Supplementary outputs¶
Strategy reviews produce additional artifacts beyond the standard report:
- Threat surface extraction: Deterministic keyword-based extraction of security-relevant terms
- NFR checklist scan: Non-functional requirements scanner with severity decision tree
- Requirements output: Extracted requirements from the strategy document
Reference modules¶
Strategy profile includes built-in reference modules:
| Module | Scope | Description |
|---|---|---|
rhoai-platform-constraints |
All specialists | RHOAI platform limits and constraints |
rhoai-auth-patterns |
All specialists | Auth and RBAC patterns |
productization-requirements |
All specialists | Productization checklist |
See Reference Modules for details on adding custom modules.
Cross-run analysis¶
Track how findings evolve across multiple reviews of the same strategy:
# Enable finding persistence
/adversarial-reviewing docs/strat/ --profile strat --persist
# Add output normalization for stability metrics
/adversarial-reviewing docs/strat/ --profile strat --persist --normalize
With --persist, each run classifies findings as new, recurring, resolved, or regressed. History is stored in .adversarial-review/findings-history.jsonl.
Quick mode for strategy¶
Uses 2 specialists (SEC + FEAS), 2 iterations, 150K budget.

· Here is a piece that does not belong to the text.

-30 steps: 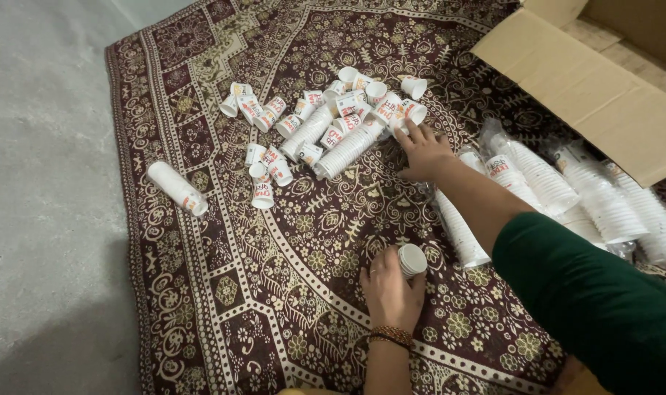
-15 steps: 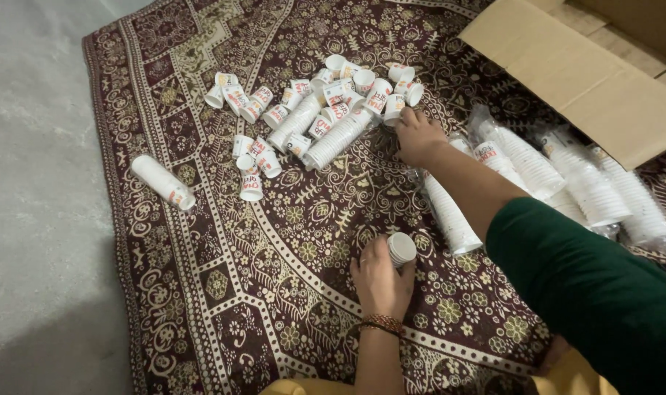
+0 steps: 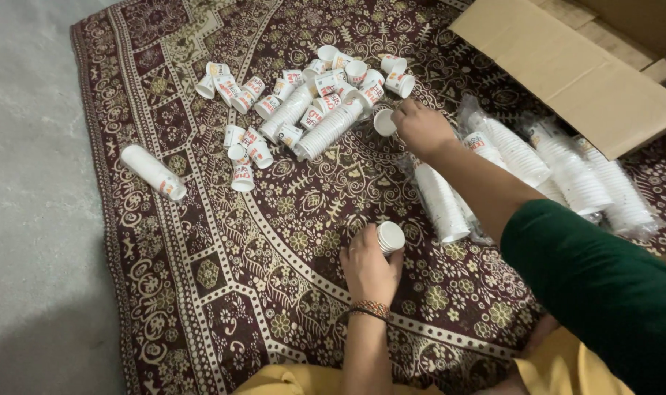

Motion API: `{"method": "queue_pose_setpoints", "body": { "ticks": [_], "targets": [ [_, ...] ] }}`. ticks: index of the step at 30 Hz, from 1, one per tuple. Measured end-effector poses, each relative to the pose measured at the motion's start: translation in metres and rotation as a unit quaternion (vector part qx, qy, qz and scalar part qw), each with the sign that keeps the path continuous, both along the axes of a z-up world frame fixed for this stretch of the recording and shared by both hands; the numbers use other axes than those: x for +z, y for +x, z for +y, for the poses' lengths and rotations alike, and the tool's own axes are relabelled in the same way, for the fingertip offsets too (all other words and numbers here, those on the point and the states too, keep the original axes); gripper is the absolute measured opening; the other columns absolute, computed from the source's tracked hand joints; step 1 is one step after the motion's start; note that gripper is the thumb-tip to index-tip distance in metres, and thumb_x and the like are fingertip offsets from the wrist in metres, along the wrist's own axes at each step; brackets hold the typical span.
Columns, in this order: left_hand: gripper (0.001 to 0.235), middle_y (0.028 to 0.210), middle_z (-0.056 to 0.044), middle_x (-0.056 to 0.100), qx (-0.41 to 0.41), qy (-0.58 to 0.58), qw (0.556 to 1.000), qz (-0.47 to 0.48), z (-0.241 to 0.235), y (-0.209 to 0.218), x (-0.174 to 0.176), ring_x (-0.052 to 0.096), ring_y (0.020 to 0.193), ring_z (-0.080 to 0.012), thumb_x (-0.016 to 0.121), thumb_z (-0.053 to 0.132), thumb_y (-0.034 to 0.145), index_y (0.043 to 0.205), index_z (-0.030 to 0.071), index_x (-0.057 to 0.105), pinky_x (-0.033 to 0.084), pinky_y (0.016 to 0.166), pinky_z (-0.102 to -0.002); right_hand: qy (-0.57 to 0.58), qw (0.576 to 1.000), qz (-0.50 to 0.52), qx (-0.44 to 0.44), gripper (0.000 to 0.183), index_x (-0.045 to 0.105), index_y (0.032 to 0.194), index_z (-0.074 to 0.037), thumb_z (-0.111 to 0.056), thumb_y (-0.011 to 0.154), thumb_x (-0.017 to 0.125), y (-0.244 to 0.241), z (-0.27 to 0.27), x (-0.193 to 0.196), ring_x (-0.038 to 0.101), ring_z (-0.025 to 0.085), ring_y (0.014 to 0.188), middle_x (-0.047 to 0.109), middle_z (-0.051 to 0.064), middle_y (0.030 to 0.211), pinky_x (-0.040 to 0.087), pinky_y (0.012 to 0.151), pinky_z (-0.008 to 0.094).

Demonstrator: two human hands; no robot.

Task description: Sorting and stacking paper cups on a patterned rug.

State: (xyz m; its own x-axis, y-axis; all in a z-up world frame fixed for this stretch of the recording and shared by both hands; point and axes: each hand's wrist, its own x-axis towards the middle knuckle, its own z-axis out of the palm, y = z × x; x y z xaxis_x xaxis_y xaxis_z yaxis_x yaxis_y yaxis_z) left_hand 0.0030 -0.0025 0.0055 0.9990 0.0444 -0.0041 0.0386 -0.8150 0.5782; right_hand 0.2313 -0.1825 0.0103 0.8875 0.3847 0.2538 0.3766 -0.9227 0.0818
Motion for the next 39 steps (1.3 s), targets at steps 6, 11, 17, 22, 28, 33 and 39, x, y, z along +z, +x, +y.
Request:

Flags not available for strategy reviews¶
The following flags are code profile only and will produce an error if used with --profile strat:
--fix/--dry-run: Strategy findings require manual revision by the document author--triage: Evaluates code review comments, not strategy documents--diff: Change-impact analysis requires source code with git history--delta: Delta re-review requires a previous code review cache
See CLI Flags for the full compatibility matrix.